谢依兰点头。两人上了公交。车厢里人不多,他们坐在靠后的位置。阳光透过车窗照进来,暖融融的。路边的梧桐叶已经黄了一半,风一吹,就三五片地落,在路面上打着旋,像一群慌慌张张的金色蝴蝶。
“楼明之。”谢依兰忽然小声叫他,“你对我师叔,了解多少?”
“不多。”楼明之如实说,“只知道他年轻时和你一样,学过武,后来因为青霜门的案子,改名换姓。我恩师留下的笔记里,称他‘谢九山’,旁边打了个问号,又写了一行字:此人危险,需小心。”
谢依兰沉默片刻,忽然轻轻笑了一下:“我师叔确实危险。他杀过两个人。一个是在他逃命路上想抢他半块铜牌的流匪,另一个,我到现在都不知道是谁。他只和我说过一次,说那时候不杀那个人,死的就是他,而且不止他一个。”
楼明之没说话。车窗外的景色在变,瘦西湖的轮廓已经远远能看见了。水面泛着灰绿的光,几只游船靠在岸边,船头红灯笼还亮着,像夜里忘了熄灭的眼。
“那你怕他吗?”楼明之问。
“怕。”谢依兰回答得很快,几乎没有犹豫,“我小时候最怕他。他从来不笑,总在夜里练剑。后来我长大了,知道他为什么那样,就不怕了。只剩下心疼。”

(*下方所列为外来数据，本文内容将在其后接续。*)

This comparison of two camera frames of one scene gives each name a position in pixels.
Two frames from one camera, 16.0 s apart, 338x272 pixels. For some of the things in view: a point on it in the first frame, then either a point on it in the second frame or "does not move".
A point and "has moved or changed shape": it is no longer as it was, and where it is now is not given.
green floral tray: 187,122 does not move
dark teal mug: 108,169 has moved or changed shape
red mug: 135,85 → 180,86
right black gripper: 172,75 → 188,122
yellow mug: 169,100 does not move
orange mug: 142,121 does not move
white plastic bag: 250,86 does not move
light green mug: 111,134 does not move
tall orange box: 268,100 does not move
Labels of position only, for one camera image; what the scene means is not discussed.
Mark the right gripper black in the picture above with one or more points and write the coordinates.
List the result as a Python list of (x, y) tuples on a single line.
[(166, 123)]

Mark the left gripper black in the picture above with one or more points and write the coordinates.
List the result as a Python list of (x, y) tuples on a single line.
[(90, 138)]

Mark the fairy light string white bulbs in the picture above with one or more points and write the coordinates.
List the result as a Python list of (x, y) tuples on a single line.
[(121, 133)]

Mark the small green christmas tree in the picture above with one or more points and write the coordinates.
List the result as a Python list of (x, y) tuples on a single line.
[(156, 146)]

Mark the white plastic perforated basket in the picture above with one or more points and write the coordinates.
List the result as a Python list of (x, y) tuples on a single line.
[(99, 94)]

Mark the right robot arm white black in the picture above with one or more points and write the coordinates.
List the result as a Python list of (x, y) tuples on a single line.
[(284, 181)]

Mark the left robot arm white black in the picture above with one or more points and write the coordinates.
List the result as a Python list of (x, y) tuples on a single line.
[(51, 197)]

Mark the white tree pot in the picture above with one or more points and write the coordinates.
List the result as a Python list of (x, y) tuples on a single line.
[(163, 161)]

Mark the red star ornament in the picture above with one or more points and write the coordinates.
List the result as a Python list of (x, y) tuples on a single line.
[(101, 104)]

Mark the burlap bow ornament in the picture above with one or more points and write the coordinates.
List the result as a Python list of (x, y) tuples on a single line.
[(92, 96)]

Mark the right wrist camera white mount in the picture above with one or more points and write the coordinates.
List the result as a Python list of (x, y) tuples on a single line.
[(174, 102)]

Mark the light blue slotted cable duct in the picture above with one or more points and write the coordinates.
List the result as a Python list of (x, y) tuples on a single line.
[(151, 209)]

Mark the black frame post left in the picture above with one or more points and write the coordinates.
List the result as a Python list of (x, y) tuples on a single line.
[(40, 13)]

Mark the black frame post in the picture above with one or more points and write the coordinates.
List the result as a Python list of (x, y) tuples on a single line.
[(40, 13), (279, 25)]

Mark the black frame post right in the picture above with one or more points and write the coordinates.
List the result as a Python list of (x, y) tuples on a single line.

楼明之转头看她。她的侧脸被阳光照得柔和,可眼底有一种极深处的冷,像湖底沉了多年的石头。那冷和怕无关,和经历有关。他忽然觉得,眼前这个女人,比他见过的许多老刑警还能扛。
“你这趟找他,不止为了青霜剑谱吧?”他问。
谢依兰摇头:“我想问他一句话。问他二十年了,为什么还不肯回家。”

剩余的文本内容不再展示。